# DIRECTIONS
An exact, complete copy of the entries that follow is needed.

Records drawn from a dataset:
+===+

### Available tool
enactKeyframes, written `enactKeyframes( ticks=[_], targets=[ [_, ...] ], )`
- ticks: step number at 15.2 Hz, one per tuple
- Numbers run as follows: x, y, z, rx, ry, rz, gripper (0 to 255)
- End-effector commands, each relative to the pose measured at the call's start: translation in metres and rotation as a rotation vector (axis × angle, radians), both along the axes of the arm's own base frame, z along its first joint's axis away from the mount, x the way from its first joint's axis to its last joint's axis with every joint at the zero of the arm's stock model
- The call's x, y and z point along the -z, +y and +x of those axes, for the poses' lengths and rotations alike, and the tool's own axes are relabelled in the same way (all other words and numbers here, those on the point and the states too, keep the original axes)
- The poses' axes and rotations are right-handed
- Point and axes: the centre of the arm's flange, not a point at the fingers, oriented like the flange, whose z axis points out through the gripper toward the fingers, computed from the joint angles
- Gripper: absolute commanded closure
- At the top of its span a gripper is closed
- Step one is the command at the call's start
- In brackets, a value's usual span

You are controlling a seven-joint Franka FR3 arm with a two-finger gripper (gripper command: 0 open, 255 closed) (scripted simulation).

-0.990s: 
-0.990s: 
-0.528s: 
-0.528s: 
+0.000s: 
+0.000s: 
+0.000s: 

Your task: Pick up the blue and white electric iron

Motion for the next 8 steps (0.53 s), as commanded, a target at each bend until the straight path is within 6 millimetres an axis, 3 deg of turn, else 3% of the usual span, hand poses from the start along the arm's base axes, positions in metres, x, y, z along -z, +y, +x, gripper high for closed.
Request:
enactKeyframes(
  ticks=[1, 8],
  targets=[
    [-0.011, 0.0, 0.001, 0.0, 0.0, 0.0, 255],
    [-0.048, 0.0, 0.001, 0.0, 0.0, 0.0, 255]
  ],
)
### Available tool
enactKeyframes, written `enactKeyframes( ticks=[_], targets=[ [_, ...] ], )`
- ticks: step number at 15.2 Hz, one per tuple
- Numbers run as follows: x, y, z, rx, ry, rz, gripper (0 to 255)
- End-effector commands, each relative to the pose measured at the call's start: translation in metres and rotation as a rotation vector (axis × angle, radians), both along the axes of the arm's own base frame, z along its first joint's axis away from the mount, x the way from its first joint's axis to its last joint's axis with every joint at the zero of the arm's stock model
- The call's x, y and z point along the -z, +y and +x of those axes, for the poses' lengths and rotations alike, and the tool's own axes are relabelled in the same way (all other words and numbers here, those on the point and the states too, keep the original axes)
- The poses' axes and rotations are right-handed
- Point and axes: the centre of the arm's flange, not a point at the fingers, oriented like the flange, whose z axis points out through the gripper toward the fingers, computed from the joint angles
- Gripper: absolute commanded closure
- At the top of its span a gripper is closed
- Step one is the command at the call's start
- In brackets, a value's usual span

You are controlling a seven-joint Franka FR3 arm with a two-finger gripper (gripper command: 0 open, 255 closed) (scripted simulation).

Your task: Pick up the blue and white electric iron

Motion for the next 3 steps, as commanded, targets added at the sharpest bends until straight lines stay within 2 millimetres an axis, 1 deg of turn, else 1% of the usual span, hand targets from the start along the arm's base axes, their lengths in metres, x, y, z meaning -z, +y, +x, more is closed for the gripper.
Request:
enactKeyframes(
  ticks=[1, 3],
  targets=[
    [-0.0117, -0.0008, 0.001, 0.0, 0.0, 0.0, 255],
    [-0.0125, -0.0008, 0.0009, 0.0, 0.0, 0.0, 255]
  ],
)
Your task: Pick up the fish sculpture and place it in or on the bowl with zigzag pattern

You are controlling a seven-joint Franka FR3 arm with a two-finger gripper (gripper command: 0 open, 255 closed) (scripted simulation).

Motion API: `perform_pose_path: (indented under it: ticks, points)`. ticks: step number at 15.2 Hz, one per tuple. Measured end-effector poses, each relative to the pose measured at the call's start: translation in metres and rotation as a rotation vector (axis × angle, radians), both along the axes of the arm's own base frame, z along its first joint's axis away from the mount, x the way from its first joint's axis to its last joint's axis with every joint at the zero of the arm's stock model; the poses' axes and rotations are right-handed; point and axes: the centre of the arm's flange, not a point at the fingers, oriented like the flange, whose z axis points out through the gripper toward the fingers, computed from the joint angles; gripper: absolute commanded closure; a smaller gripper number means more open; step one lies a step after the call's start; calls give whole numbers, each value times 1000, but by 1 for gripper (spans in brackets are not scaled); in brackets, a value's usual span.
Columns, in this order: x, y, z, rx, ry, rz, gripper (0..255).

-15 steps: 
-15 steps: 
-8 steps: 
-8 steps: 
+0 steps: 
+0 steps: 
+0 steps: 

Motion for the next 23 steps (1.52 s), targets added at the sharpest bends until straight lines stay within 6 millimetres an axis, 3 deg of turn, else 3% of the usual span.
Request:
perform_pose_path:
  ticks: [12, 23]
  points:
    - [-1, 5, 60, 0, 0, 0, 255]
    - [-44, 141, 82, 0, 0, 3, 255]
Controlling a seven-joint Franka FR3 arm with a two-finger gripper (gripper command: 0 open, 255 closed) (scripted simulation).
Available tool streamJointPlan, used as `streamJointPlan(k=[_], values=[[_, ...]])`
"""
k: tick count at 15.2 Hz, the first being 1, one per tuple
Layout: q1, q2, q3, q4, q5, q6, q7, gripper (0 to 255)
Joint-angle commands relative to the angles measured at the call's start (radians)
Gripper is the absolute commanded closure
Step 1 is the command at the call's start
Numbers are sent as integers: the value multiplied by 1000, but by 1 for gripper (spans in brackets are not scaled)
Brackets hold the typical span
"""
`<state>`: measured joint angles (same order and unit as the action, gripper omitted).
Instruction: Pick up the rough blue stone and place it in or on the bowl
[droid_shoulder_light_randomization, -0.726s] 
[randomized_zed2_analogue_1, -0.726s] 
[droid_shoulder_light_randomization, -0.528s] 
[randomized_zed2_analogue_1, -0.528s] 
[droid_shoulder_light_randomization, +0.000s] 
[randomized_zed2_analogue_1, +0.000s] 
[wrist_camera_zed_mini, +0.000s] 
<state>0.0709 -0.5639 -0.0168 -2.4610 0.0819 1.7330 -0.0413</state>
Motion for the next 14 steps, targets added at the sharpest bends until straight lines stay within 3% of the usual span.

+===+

# EXERCISE RESPONSE
### Available tool
enactKeyframes, written `enactKeyframes( ticks=[_], targets=[ [_, ...] ], )`
- ticks: step number at 15.2 Hz, one per tuple
- Numbers run as follows: x, y, z, rx, ry, rz, gripper (0 to 255)
- End-effector commands, each relative to the pose measured at the call's start: translation in metres and rotation as a rotation vector (axis × angle, radians), both along the axes of the arm's own base frame, z along its first joint's axis away from the mount, x the way from its first joint's axis to its last joint's axis with every joint at the zero of the arm's stock model
- The call's x, y and z point along the -z, +y and +x of those axes, for the poses' lengths and rotations alike, and the tool's own axes are relabelled in the same way (all other words and numbers here, those on the point and the states too, keep the original axes)
- The poses' axes and rotations are right-handed
- Point and axes: the centre of the arm's flange, not a point at the fingers, oriented like the flange, whose z axis points out through the gripper toward the fingers, computed from the joint angles
- Gripper: absolute commanded closure
- At the top of its span a gripper is closed
- Step one is the command at the call's start
- In brackets, a value's usual span

You are controlling a seven-joint Franka FR3 arm with a two-finger gripper (gripper command: 0 open, 255 closed) (scripted simulation).

-0.990s: 
-0.990s: 
-0.528s: 
-0.528s: 
+0.000s: 
+0.000s: 
+0.000s: 

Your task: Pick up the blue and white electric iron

Motion for the next 8 steps (0.53 s), as commanded, a target at each bend until the straight path is within 6 millimetres an axis, 3 deg of turn, else 3% of the usual span, hand poses from the start along the arm's base axes, positions in metres, x, y, z along -z, +y, +x, gripper high for closed.
Request:
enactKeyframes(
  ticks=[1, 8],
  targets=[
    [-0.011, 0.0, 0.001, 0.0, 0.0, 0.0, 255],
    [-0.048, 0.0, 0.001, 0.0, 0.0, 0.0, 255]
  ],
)
### Available tool
enactKeyframes, written `enactKeyframes( ticks=[_], targets=[ [_, ...] ], )`
- ticks: step number at 15.2 Hz, one per tuple
- Numbers run as follows: x, y, z, rx, ry, rz, gripper (0 to 255)
- End-effector commands, each relative to the pose measured at the call's start: translation in metres and rotation as a rotation vector (axis × angle, radians), both along the axes of the arm's own base frame, z along its first joint's axis away from the mount, x the way from its first joint's axis to its last joint's axis with every joint at the zero of the arm's stock model
- The call's x, y and z point along the -z, +y and +x of those axes, for the poses' lengths and rotations alike, and the tool's own axes are relabelled in the same way (all other words and numbers here, those on the point and the states too, keep the original axes)
- The poses' axes and rotations are right-handed
- Point and axes: the centre of the arm's flange, not a point at the fingers, oriented like the flange, whose z axis points out through the gripper toward the fingers, computed from the joint angles
- Gripper: absolute commanded closure
- At the top of its span a gripper is closed
- Step one is the command at the call's start
- In brackets, a value's usual span

You are controlling a seven-joint Franka FR3 arm with a two-finger gripper (gripper command: 0 open, 255 closed) (scripted simulation).

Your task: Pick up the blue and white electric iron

Motion for the next 3 steps, as commanded, targets added at the sharpest bends until straight lines stay within 2 millimetres an axis, 1 deg of turn, else 1% of the usual span, hand targets from the start along the arm's base axes, their lengths in metres, x, y, z meaning -z, +y, +x, more is closed for the gripper.
Request:
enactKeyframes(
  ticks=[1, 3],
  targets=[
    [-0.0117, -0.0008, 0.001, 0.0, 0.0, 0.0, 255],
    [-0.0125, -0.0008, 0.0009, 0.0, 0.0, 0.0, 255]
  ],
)
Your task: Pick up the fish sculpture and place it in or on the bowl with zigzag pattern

You are controlling a seven-joint Franka FR3 arm with a two-finger gripper (gripper command: 0 open, 255 closed) (scripted simulation).

Motion API: `perform_pose_path: (indented under it: ticks, points)`. ticks: step number at 15.2 Hz, one per tuple. Measured end-effector poses, each relative to the pose measured at the call's start: translation in metres and rotation as a rotation vector (axis × angle, radians), both along the axes of the arm's own base frame, z along its first joint's axis away from the mount, x the way from its first joint's axis to its last joint's axis with every joint at the zero of the arm's stock model; the poses' axes and rotations are right-handed; point and axes: the centre of the arm's flange, not a point at the fingers, oriented like the flange, whose z axis points out through the gripper toward the fingers, computed from the joint angles; gripper: absolute commanded closure; a smaller gripper number means more open; step one lies a step after the call's start; calls give whole numbers, each value times 1000, but by 1 for gripper (spans in brackets are not scaled); in brackets, a value's usual span.
Columns, in this order: x, y, z, rx, ry, rz, gripper (0..255).

-15 steps: 
-15 steps: 
-8 steps: 
-8 steps: 
+0 steps: 
+0 steps: 
+0 steps: 

Motion for the next 23 steps (1.52 s), targets added at the sharpest bends until straight lines stay within 6 millimetres an axis, 3 deg of turn, else 3% of the usual span.
Request:
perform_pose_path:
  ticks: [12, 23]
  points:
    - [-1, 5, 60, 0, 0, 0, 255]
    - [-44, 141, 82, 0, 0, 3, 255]
Controlling a seven-joint Franka FR3 arm with a two-finger gripper (gripper command: 0 open, 255 closed) (scripted simulation).
Available tool streamJointPlan, used as `streamJointPlan(k=[_], values=[[_, ...]])`
"""
k: tick count at 15.2 Hz, the first being 1, one per tuple
Layout: q1, q2, q3, q4, q5, q6, q7, gripper (0 to 255)
Joint-angle commands relative to the angles measured at the call's start (radians)
Gripper is the absolute commanded closure
Step 1 is the command at the call's start
Numbers are sent as integers: the value multiplied by 1000, but by 1 for gripper (spans in brackets are not scaled)
Brackets hold the typical span
"""
`<state>`: measured joint angles (same order and unit as the action, gripper omitted).
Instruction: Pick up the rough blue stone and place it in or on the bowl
[droid_shoulder_light_randomization, -0.726s] 
[randomized_zed2_analogue_1, -0.726s] 
[droid_shoulder_light_randomization, -0.528s] 
[randomized_zed2_analogue_1, -0.528s] 
[droid_shoulder_light_randomization, +0.000s] 
[randomized_zed2_analogue_1, +0.000s] 
[wrist_camera_zed_mini, +0.000s] 
<state>0.0709 -0.5639 -0.0168 -2.4610 0.0819 1.7330 -0.0413</state>
Motion for the next 14 steps, targets added at the sharpest bends until straight lines stay within 3% of the usual span.

With the answer given, the exercise is closed.